--- What is required ---
The entries below contain a line with "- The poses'" and a line with "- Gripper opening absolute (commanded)". Quote exactly those two lines and all lines between them.

--- Recorded data ---
Segment Open
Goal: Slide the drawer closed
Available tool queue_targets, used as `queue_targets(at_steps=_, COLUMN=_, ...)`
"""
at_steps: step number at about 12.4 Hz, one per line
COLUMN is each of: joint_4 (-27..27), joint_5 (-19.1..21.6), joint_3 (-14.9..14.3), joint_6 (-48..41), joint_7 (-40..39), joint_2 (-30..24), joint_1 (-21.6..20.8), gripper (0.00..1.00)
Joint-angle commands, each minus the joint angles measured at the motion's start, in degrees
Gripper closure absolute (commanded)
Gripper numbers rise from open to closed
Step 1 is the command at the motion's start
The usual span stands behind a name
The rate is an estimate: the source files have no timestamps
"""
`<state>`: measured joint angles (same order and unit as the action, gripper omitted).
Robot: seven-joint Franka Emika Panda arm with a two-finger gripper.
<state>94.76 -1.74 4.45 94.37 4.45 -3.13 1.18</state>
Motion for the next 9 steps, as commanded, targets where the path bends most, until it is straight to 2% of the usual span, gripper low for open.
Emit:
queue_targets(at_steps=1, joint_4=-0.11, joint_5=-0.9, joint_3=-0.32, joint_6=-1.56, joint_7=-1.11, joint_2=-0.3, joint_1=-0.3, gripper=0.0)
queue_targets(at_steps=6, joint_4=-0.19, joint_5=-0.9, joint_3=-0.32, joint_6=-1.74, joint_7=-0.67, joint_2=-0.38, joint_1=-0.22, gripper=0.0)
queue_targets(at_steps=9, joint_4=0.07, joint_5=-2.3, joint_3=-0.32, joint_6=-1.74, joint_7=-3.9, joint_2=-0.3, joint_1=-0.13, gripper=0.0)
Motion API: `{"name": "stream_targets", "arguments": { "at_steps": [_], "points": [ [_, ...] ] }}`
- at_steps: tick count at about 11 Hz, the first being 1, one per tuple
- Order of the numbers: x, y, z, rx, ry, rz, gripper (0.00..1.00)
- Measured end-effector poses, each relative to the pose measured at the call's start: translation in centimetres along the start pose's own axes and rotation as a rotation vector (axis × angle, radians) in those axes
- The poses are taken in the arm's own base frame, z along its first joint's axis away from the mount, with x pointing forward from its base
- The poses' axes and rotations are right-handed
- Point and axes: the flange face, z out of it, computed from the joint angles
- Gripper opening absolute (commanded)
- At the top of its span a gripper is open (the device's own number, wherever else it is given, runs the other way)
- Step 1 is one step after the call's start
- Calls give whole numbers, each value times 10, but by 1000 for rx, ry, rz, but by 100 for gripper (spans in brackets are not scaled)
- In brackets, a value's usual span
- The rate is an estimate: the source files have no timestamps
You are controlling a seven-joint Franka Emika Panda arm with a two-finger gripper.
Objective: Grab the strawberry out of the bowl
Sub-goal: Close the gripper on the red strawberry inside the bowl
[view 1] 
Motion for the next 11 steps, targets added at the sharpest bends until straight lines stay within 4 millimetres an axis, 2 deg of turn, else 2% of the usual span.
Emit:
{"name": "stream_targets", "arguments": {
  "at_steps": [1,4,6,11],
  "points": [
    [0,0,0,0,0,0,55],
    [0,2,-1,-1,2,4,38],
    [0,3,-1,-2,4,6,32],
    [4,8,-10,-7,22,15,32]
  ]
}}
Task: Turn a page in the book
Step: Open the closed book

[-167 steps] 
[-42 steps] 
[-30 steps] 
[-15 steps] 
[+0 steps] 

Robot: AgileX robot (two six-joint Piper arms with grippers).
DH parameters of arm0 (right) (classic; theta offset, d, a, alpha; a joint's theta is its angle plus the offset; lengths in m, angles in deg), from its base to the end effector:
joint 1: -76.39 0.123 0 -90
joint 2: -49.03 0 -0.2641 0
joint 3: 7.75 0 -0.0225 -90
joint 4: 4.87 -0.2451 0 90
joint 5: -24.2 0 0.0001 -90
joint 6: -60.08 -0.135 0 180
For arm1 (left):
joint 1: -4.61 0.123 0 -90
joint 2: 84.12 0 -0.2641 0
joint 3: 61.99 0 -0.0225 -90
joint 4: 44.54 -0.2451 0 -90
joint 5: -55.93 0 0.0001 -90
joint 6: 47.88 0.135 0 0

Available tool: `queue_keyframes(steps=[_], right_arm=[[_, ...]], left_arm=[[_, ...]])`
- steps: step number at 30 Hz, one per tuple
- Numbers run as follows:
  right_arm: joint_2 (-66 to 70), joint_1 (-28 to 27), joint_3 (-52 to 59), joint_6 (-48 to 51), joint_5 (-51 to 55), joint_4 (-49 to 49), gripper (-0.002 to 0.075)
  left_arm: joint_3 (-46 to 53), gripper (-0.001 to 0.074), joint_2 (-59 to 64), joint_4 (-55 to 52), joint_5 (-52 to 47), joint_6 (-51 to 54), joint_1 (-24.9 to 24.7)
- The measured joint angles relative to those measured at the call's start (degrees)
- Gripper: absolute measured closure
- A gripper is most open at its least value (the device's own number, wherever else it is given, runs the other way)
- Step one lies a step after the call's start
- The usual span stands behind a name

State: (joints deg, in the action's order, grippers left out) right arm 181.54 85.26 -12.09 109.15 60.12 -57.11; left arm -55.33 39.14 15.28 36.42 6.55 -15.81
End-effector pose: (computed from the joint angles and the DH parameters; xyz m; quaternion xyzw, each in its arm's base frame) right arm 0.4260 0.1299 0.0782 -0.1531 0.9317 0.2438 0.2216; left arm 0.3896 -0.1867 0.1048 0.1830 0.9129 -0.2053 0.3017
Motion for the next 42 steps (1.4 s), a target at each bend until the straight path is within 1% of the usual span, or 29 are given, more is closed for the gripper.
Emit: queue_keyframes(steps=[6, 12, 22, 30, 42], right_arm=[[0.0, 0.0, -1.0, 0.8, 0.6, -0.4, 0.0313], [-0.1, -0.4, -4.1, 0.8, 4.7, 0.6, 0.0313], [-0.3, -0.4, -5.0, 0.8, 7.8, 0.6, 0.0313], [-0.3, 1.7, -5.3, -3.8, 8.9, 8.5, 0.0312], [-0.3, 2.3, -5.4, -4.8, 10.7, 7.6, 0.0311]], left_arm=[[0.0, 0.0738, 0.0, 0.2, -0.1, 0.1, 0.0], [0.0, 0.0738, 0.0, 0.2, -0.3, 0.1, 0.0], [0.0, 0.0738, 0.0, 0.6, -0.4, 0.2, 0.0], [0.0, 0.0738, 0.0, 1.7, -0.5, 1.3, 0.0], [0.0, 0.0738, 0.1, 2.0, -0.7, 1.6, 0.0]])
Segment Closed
--- Exercise output ---
- The poses' axes and rotations are right-handed
- Point and axes: the flange face, z out of it, computed from the joint angles
- Gripper opening absolute (commanded)

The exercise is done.